A Dead Man in Deptford

Anthony Burgess

Of course I knew about Christopher Marlowe. I was Outstanding Senior of the Year at Northern Michigan University’s English Department, you know. Poet, playwright, Elizabethan. Sometimes joined with Sir Francis Bacon in authoring Shakespeare’s works. More recently I heard about his more notorious side: homosexual and spy. He came off as a rake to me: clever, devious, daring.

That is not what I found in Anthony Burgess’ A Dead Man in Deptford. Yes, he’s a homosexual. Yes, he’s a spy, though he is more of a covert messenger than a spy. Rather than coming off as a cocky and iconoclastic daredevil, Burgess’s Marlowe is rather earnestly pathetic, or perhaps pathetically earnest. While studying theology at Cambridge, a friend recruits him for Sir Francis Walsingham’s Elizabethan version of MI-5. From the start he begs to be reassured he can quit anytime, and from the start he is told, “Nope. You are in this for life.” On one of his first assignments he is partially responsible for the hanging, drawing, and quartering of some Catholic supporters of Mary Queen of Scots. Forced to watch the execution he is sickened physically and emotionally. His only recompense is that Thomas Walsingham, the spymaster’s kin, is also a spy and also gay and rather into Kit Marlowe for a time.

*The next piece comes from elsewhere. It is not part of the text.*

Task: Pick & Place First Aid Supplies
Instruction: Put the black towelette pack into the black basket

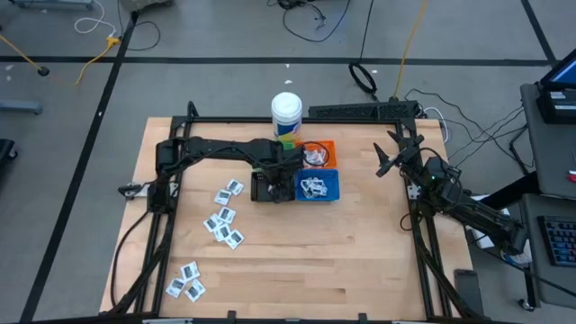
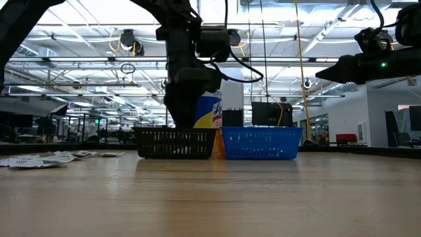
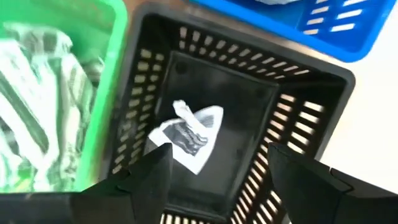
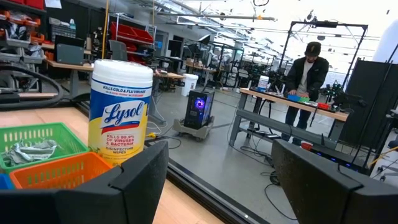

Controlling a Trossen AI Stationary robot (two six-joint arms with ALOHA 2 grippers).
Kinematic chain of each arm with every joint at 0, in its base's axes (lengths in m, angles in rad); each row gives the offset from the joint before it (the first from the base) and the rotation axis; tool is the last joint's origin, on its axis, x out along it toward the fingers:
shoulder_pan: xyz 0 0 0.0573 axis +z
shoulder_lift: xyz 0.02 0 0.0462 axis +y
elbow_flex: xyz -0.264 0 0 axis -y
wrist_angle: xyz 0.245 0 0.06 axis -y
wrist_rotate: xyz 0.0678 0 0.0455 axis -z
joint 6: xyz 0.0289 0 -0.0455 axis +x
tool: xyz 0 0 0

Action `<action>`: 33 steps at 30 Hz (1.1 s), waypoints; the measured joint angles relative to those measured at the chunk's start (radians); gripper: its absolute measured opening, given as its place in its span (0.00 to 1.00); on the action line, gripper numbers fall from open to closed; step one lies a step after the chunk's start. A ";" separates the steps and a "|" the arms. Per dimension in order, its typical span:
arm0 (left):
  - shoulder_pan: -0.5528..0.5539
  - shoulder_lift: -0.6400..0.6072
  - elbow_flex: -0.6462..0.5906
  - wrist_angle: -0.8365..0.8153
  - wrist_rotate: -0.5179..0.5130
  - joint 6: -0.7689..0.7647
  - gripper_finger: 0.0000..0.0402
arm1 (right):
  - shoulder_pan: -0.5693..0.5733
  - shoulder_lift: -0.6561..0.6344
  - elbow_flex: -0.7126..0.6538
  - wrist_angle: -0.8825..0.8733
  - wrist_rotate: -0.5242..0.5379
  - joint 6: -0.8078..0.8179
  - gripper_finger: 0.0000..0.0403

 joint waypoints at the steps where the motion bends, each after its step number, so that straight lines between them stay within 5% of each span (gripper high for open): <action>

Marlowe’s career from poet to playwright and controversial philosopher runs rather contrary to what appear to be Elizabethan norms and values. This is the Elizabeth of her infatuation or dalliance or flirtation, you choose, with Walter Raleigh and then with the Earl of Essex. She is in her fifties and even less amused than her queenly successor in the 19th century. The Church of England and the Privy Council have teamed up, ostensibly to rid the realm of everyone pernicious to the state church, including Catholics, atheists, witches, other Protestants and even unorthodox C of E. Marlowe is an atheist, though he keeps this as close to his chest as he can, given his obsession to write plays with atheistic and otherwise controversial characterers like Tamburlane.

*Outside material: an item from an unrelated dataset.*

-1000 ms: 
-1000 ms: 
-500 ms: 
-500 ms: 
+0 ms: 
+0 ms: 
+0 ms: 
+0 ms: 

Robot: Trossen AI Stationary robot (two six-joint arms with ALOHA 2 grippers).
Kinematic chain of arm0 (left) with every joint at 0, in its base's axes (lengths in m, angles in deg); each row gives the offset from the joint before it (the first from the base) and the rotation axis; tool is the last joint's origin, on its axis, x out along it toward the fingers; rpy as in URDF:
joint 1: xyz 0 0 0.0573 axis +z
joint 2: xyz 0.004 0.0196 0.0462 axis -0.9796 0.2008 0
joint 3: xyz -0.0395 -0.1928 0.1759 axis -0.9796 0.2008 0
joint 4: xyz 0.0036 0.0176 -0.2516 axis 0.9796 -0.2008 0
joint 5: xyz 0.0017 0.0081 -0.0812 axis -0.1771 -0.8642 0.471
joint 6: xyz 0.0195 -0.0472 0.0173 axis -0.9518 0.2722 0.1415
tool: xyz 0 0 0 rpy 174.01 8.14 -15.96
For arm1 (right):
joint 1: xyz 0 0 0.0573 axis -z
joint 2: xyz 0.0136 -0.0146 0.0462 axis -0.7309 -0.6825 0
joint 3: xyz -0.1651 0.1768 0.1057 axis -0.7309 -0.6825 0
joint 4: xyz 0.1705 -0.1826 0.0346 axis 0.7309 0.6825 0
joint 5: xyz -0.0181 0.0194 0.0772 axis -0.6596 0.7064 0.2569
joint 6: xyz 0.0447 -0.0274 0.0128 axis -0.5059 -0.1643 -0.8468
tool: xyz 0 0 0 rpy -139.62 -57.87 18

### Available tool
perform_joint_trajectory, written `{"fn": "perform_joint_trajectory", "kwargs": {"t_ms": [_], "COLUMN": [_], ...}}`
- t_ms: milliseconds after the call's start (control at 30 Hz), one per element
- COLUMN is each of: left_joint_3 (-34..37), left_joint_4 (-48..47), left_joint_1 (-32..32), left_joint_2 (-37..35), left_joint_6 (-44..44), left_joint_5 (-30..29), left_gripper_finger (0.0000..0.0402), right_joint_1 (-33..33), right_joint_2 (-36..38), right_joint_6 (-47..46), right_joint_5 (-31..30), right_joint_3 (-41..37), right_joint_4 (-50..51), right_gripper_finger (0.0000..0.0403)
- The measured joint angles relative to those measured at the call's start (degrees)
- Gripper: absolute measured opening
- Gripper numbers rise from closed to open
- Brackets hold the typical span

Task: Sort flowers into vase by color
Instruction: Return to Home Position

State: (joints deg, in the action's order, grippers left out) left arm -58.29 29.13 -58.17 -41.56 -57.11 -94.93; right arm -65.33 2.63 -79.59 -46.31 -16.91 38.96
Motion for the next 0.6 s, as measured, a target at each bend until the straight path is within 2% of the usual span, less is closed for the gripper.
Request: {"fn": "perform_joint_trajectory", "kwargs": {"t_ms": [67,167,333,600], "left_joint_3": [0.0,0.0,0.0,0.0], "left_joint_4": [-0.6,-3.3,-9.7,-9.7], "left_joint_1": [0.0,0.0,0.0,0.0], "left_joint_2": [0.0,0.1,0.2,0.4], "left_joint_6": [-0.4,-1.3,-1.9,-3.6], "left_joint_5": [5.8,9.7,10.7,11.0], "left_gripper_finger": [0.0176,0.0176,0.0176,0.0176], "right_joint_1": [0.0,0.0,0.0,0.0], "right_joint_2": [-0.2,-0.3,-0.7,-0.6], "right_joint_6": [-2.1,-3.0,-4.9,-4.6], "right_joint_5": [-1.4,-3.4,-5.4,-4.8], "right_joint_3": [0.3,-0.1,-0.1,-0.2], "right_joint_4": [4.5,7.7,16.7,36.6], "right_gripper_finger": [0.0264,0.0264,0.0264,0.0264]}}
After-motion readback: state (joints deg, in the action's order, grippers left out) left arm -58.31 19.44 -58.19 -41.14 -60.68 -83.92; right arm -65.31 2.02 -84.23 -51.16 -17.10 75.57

You know from the title and from history that Marlowe was murdered. You have quite a buffet of suspects supplied to you. There are people who would only be too happy to do the knifing, but there are also many others who would pay them to do the knifing. It could be Walsingham’s successor, Cecil or one or more of his operatives. It could be Marlowe’s sometime lover, Thomas Walsingham or, indeed, his devoted servant. It could be Essex. It could even be Raleigh who had invited Marlowe to attend meetings of his free thinking intellectual club. Pretty much from the start you know Marlowe is flinging himself toward disaster. His conflict is primarily how to avoid bringing those he cares about with him.

Now I have heard the appellation “Bloody Mary” use to describe Mary I and her supporters and their rapacious burnings of Protestants for the sake of the realm. What I did not know is that we could and probably should refer to her little sister as “Bloody Bess.” Paranoia about Catholic plots, not without foundation, resulted in gory executions too, lots of them, and not just Catholics, but any religious deviant or simple inexpedient enemy of one of the Big Boys and Gal. The French Huguenots, fleeing French religious intolerance, found themselves first the target of rioters and then of the Church and politicians. You could call Marlowe “The Man Who Knew Too Much” and whose knowledge could have messed things up in the constant power struggle and personal greed and ambition.

Burgess, of course, does a superb job of the writing. It is in a sort of Elizabethan patois, handled well, sometimes thick, but when necessary laid on thinly. Anyone wanting to write Elizabethan dialogue should read this book. Burgess’s doctoral dissertation was on Marlowe, and it is clear that the historical details are authoritative.

I found myself feeling sorry for Marlowe. I know what it is like to push the envelope because one’s convictions won’t melt into the background when writing, not that I claim Marlowe-like talent. In his author’s note, Burgess points out that for all the hopelessness Marlowe may have felt, he is still read and discussed today and enlightens our understanding not only his time but of universal thought.